>>>>>
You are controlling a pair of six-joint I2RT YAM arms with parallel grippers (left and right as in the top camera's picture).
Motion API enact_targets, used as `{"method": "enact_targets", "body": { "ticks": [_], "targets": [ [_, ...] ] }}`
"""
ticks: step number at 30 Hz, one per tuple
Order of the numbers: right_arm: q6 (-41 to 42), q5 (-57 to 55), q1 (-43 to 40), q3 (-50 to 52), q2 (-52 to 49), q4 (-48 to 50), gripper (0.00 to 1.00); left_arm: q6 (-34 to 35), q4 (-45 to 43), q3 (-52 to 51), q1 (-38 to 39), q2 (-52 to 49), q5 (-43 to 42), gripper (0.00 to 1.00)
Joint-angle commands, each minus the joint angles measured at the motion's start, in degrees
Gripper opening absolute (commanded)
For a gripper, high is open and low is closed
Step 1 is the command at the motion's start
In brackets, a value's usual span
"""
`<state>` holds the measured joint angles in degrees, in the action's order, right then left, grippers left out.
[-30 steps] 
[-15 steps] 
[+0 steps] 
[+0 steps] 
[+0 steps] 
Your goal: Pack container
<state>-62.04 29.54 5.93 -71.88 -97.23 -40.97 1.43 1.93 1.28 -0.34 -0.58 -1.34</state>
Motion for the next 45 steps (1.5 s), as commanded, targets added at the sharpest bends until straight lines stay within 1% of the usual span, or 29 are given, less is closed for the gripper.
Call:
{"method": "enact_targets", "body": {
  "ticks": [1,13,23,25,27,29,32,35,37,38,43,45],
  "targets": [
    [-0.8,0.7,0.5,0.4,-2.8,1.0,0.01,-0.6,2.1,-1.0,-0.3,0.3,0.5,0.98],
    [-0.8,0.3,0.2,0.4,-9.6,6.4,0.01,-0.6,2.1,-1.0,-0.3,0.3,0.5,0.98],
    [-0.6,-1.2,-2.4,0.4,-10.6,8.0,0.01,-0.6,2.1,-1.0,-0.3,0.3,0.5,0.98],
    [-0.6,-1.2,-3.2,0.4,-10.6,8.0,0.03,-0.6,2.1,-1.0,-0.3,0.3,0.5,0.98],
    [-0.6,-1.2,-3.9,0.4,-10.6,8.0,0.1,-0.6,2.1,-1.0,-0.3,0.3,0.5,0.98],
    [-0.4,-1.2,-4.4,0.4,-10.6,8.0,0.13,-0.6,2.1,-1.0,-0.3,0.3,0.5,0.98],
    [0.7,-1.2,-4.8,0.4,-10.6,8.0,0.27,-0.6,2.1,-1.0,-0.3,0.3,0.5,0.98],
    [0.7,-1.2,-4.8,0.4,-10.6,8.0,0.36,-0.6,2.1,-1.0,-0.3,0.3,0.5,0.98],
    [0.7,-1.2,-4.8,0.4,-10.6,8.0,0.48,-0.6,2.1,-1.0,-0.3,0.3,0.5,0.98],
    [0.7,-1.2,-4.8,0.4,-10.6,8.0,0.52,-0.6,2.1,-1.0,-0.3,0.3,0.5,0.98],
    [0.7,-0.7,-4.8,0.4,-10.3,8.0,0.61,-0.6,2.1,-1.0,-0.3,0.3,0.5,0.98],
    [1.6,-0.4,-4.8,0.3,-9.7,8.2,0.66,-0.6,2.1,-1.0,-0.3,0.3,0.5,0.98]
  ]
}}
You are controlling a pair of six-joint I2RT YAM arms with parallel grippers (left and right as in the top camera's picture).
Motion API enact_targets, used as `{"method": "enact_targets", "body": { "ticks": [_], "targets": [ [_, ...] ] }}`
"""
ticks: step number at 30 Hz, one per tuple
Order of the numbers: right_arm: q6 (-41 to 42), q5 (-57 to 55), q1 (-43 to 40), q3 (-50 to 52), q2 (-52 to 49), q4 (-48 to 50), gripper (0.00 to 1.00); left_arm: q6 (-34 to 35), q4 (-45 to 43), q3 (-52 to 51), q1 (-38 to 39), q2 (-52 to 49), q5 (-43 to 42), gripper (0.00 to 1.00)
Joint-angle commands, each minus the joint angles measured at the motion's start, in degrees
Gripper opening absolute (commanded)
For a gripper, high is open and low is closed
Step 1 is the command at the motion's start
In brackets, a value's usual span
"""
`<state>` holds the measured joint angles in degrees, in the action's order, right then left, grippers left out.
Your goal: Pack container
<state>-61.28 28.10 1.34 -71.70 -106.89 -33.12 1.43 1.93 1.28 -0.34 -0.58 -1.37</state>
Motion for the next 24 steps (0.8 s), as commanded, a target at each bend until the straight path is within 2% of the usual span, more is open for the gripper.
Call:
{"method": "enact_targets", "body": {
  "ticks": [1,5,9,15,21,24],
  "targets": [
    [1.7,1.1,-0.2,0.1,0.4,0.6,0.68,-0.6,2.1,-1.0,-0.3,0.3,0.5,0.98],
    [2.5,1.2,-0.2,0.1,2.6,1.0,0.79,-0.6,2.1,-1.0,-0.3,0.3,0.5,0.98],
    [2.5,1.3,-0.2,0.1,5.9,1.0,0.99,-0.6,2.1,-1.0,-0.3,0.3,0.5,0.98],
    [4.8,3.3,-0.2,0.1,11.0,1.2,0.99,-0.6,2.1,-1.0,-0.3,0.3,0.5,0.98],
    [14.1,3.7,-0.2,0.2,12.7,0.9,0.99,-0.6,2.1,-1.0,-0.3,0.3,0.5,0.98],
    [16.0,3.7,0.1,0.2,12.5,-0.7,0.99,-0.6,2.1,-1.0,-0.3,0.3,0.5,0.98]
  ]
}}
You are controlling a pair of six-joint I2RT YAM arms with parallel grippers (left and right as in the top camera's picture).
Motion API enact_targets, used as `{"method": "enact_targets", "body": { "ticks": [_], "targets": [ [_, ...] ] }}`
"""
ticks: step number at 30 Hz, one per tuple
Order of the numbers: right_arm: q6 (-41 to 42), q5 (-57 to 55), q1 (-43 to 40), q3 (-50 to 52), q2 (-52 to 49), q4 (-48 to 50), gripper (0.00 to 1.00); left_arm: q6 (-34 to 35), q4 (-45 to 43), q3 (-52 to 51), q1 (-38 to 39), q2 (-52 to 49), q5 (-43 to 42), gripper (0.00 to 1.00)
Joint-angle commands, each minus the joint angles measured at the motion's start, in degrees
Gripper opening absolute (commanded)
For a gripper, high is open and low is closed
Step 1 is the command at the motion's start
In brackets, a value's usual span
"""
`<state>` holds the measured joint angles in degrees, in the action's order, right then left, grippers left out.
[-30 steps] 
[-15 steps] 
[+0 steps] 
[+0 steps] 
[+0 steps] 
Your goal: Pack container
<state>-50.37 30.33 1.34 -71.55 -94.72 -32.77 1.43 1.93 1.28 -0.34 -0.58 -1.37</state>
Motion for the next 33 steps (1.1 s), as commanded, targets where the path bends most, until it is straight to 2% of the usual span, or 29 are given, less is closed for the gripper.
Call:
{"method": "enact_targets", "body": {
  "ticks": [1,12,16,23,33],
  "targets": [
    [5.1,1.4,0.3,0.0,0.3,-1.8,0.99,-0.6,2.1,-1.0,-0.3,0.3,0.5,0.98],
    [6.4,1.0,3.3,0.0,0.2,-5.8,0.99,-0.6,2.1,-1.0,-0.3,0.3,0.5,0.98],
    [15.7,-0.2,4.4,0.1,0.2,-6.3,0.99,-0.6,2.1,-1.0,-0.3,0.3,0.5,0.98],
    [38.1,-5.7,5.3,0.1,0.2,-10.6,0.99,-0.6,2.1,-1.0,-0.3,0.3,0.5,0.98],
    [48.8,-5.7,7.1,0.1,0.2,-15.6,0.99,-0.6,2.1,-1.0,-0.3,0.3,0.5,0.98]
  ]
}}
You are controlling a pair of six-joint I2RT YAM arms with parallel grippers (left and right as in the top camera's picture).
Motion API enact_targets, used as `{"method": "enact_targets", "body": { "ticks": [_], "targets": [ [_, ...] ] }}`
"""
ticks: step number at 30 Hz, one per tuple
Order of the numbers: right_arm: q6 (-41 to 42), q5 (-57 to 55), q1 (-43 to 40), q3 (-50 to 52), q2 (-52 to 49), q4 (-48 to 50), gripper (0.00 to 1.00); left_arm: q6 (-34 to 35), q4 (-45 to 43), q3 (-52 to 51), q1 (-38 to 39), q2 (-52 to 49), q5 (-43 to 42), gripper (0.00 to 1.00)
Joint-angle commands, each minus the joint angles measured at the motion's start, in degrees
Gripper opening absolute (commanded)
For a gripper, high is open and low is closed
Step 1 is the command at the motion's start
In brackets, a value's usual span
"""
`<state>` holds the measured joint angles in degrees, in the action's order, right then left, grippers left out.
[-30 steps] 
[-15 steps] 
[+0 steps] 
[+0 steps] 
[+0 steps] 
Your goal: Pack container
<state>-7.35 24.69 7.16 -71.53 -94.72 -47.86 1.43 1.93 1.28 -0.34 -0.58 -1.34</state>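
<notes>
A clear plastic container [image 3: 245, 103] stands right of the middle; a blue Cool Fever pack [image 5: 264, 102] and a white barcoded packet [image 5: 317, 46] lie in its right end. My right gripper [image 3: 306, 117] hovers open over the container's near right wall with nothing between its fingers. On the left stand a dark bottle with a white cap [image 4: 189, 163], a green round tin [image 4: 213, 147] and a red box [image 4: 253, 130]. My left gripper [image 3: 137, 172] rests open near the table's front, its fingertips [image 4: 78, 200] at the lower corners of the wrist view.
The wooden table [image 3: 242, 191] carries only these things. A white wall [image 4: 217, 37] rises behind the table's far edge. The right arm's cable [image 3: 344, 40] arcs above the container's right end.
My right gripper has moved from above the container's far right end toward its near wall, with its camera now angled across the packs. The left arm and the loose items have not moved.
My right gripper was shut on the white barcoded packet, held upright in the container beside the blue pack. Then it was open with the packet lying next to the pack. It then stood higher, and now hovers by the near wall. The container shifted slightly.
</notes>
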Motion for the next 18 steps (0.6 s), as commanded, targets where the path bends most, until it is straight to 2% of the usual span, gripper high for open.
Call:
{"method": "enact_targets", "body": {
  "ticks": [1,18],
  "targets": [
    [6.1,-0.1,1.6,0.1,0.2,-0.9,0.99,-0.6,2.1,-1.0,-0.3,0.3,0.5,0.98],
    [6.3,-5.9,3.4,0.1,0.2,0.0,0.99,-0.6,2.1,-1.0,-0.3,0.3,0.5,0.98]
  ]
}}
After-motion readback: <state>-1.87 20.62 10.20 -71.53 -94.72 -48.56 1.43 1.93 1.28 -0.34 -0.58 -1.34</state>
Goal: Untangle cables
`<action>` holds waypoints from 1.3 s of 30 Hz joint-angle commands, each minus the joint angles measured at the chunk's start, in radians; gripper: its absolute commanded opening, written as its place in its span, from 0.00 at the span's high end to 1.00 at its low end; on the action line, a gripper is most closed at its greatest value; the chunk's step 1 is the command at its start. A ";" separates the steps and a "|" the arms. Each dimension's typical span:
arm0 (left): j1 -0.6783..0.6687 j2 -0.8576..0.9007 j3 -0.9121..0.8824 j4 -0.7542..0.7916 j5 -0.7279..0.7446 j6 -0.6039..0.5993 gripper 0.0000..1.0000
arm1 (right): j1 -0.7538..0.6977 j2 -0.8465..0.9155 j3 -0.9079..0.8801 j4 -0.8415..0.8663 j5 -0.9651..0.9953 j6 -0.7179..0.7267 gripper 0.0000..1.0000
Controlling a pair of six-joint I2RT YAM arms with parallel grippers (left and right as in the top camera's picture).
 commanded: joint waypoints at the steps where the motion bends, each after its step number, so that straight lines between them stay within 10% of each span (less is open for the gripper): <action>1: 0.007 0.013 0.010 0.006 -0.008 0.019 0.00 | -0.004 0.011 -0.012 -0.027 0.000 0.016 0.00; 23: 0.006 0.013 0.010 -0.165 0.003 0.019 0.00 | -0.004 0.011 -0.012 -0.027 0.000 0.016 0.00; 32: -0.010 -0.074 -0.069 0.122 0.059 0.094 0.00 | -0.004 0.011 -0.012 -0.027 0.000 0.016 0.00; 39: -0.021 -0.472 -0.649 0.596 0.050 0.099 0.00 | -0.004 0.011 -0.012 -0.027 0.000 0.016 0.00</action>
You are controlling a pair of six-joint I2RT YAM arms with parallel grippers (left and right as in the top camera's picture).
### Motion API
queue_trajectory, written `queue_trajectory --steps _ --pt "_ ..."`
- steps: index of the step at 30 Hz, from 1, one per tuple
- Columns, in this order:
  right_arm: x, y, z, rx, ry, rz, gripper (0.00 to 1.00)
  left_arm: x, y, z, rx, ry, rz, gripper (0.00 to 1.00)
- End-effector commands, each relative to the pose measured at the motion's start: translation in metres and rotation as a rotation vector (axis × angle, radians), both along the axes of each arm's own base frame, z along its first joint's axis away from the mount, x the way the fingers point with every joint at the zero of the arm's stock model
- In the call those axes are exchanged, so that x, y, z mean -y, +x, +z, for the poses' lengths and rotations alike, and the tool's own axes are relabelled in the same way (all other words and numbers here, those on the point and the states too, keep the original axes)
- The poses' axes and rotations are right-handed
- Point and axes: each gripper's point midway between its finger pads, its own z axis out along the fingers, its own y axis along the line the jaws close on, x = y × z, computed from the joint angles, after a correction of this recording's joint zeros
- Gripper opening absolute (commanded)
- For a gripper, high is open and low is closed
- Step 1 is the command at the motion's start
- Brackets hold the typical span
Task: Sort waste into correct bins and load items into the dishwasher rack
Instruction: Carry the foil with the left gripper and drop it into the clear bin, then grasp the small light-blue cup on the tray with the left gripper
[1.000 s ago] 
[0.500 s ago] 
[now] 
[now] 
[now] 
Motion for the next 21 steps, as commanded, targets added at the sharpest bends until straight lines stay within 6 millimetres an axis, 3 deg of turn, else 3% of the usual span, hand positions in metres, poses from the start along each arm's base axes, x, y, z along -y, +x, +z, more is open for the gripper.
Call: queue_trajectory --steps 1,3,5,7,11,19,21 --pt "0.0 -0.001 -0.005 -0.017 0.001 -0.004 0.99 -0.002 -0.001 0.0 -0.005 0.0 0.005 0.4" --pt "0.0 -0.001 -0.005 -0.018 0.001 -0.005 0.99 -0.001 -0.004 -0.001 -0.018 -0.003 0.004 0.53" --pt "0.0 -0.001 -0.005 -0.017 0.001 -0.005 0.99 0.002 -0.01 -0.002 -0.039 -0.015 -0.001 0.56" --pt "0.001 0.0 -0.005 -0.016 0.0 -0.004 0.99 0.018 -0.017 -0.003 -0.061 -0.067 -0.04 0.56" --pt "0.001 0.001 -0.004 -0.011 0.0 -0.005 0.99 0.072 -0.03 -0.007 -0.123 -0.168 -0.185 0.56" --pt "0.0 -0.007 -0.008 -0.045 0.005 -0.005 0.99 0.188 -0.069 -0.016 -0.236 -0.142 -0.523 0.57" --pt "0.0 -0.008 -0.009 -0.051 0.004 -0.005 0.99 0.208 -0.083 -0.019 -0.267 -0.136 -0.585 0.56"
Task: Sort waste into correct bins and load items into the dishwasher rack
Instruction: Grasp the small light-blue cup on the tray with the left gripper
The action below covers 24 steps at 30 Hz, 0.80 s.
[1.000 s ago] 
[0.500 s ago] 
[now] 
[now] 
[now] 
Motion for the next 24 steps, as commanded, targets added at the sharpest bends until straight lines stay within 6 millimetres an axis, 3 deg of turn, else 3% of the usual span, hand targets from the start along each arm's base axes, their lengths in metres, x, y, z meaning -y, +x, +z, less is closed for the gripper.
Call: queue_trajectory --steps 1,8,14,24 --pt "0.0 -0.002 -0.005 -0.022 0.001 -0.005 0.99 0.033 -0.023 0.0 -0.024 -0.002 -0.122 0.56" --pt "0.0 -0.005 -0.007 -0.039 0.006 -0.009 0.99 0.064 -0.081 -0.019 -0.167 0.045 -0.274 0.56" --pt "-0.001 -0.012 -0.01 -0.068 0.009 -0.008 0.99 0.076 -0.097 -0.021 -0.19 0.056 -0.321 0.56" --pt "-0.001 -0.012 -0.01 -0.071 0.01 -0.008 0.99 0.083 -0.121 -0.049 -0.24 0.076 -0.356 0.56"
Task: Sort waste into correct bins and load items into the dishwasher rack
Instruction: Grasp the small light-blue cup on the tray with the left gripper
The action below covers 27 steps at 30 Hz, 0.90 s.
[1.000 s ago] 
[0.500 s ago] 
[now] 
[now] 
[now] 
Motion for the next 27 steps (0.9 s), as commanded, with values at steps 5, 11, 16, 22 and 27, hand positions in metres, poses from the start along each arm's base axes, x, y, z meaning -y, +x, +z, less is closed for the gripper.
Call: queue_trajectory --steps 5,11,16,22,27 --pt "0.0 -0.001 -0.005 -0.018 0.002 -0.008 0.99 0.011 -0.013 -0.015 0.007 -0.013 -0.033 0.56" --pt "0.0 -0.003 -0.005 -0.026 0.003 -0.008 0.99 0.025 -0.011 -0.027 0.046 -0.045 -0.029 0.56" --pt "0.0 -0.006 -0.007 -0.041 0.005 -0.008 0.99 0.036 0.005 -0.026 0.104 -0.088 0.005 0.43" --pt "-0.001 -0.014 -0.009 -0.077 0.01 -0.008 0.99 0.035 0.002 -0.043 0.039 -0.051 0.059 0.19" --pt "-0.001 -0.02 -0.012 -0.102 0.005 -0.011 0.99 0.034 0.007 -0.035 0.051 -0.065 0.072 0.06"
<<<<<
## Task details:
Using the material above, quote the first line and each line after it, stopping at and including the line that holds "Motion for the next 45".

## Result of this task:
You are controlling a pair of six-joint I2RT YAM arms with parallel grippers (left and right as in the top camera's picture).
Motion API enact_targets, used as `{"method": "enact_targets", "body": { "ticks": [_], "targets": [ [_, ...] ] }}`
"""
ticks: step number at 30 Hz, one per tuple
Order of the numbers: right_arm: q6 (-41 to 42), q5 (-57 to 55), q1 (-43 to 40), q3 (-50 to 52), q2 (-52 to 49), q4 (-48 to 50), gripper (0.00 to 1.00); left_arm: q6 (-34 to 35), q4 (-45 to 43), q3 (-52 to 51), q1 (-38 to 39), q2 (-52 to 49), q5 (-43 to 42), gripper (0.00 to 1.00)
Joint-angle commands, each minus the joint angles measured at the motion's start, in degrees
Gripper opening absolute (commanded)
For a gripper, high is open and low is closed
Step 1 is the command at the motion's start
In brackets, a value's usual span
"""
`<state>` holds the measured joint angles in degrees, in the action's order, right then left, grippers left out.
[-30 steps] 
[-15 steps] 
[+0 steps] 
[+0 steps] 
[+0 steps] 
Your goal: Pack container
<state>-62.04 29.54 5.93 -71.88 -97.23 -40.97 1.43 1.93 1.28 -0.34 -0.58 -1.34</state>
Motion for the next 45 steps (1.5 s), as commanded, targets added at the sharpest bends until straight lines stay within 1% of the usual span, or 29 are given, less is closed for the gripper.

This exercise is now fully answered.